Sta pensando in particolare all’ondata di razzismo che la Germania subisce da alcuni anni e all’affermazione crescente dell’estrema destra dell’Alternative für Deutschland, un cui esponente ha tra l’altro definito «una vergogna» il Memoriale per le vittime di Berlino?
Certamente. Il pericoloso ritorno del nazionalismo, come l’aumento dei sentimenti di ostilità nei confronti degli stranieri e di tendenze apertamente antisemite, sono tutti fenomeni che evidenziano proprio quanto pericoloso sia il non conoscere e non fare i conti fino in fondo con il proprio passato. Viceversa, interrogarsi sulla storia tedesca credo possa rappresentare una valido antidoto a tutto ciò. Ritengo infatti che il passato sia in realtà parte integrante del presente: in qualche modo noi viviamo il presente alla luce di quanto è accaduto nel passato. Che cosa potremmo fare senza la letteratura del passato, senza le mille tracce giunte fino a noi che testimoniano di quanto è accaduto un tempo? La storia passata esercita un’influenza importante sul presente sia dal punto di vista politico che sociale, ma anche culturale. Io non posso nemmeno immaginare di cercare di gettare uno sguardo razionale su ciò che accade oggi intorno a me senza prendere in considerazione anche ciò che già si è compiuto: si tratta di elementi che mi appaiono legati in modo inestricabile.

Dal poliziesco a romanzi che attraversano la Storia fendendo la nebbia delle vicende più intime e segrete, spesso ricorrendo a diari o lettere ritrovate accidentalmente molti anni dopo che sono state scritte, come accade anche in «Olga». Si ha l’impressione che «l’indagine» sia diventata per lei una sorta di codice narrativo: il solo in grado di fare i conti con un passato che altrimenti si fatica a mettere a fuoco fino in fondo.

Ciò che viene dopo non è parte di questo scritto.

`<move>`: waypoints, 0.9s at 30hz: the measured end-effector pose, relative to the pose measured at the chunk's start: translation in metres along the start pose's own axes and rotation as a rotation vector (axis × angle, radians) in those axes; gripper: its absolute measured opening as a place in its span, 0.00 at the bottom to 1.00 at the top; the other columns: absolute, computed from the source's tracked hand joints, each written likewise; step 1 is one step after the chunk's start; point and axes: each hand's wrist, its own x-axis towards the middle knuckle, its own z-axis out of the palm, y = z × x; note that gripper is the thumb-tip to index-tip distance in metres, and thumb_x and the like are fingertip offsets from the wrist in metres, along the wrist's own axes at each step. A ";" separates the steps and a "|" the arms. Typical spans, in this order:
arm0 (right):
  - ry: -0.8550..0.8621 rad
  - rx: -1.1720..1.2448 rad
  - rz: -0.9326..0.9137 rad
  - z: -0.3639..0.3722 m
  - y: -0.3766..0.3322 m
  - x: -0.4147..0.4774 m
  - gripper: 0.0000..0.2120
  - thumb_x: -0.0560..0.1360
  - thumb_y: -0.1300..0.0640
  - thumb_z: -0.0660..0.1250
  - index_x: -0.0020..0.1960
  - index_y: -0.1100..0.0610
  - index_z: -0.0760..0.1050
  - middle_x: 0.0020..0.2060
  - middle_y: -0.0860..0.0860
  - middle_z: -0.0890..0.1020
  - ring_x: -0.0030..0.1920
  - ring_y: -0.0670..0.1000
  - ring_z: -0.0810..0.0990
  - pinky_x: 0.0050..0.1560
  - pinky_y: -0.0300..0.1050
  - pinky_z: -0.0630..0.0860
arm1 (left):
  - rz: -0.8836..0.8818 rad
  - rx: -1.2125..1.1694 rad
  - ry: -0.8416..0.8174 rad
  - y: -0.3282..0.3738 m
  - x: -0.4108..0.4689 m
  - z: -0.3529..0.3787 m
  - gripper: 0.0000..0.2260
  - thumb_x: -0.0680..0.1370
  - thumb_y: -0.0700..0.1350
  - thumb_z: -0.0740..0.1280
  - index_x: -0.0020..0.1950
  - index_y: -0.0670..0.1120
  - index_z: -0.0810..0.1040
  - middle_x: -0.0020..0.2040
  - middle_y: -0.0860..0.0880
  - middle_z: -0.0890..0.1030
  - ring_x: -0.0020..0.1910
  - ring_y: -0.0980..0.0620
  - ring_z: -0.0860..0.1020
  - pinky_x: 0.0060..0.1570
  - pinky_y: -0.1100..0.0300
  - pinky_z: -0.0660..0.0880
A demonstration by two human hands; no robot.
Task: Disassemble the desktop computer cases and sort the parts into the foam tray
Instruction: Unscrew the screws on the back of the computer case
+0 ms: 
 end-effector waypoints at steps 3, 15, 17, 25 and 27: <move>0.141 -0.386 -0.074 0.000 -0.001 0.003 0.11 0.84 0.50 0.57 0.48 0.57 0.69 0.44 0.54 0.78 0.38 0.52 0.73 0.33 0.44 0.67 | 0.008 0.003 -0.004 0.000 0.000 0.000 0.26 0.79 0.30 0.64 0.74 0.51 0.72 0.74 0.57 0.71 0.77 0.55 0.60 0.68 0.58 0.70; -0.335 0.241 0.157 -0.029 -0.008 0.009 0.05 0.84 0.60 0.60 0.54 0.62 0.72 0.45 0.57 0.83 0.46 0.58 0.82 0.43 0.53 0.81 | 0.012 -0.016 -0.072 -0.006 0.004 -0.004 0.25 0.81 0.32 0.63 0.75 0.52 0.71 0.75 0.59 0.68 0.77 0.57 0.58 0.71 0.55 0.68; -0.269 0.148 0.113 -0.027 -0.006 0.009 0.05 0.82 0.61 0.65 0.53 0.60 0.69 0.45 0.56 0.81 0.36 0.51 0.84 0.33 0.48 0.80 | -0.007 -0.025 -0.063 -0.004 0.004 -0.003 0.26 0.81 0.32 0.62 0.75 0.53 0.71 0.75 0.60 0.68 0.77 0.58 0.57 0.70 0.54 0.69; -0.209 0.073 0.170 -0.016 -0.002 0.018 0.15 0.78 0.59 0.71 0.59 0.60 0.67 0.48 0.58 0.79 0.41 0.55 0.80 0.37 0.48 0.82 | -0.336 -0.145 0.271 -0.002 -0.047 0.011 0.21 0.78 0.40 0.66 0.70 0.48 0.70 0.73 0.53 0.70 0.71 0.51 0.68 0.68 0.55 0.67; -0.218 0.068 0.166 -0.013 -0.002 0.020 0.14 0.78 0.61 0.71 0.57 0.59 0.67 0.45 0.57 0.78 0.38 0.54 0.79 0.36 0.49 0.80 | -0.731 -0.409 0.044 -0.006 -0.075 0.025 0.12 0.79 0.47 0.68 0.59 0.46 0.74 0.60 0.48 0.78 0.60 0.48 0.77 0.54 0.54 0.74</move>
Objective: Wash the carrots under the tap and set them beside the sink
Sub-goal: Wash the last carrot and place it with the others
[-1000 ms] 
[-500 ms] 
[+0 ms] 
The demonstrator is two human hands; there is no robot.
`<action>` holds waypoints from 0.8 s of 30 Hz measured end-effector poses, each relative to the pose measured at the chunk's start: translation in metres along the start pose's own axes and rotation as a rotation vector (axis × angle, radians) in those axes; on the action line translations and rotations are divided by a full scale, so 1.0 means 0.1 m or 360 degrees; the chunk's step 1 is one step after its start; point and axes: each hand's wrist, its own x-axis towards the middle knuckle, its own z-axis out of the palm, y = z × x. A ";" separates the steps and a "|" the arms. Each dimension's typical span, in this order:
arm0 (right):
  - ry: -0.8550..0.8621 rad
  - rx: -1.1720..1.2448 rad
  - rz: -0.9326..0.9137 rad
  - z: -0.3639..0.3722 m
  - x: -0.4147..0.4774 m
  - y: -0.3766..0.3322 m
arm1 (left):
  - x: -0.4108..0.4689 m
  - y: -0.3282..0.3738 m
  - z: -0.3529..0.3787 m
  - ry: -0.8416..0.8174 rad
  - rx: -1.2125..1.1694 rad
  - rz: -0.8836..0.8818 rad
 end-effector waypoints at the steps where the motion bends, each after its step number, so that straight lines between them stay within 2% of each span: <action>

Fin dall’inizio della mia attività di scrittore ho scelto senza dubbio un approccio che predilige una sorta di verifica del passato e di quanto conosciamo effettivamente di ciò che è avvenuto in una determinata epoca o situazione. Lo strumento che utilizzo per compiere questa ricerca è da sempre quello dell’indagine, del cercare le tracce, all’esterno come nella memoria degli individui, del passato. È stato naturalmente così per le inchieste condotte da Selb, ma si tratta di qualcosa che ritorna anche in quanto ho scritto in seguito: in un modo o nell’altro in gran parte dei miei romanzi o racconti. Quello è il punto di partenza per capire come si situano i diversi personaggi rispetto alle vicende che accadono o sono accadute intorno ad essi. Ma è anche lo strumento per capire su quale terreno si muovano ora. Loro, come me.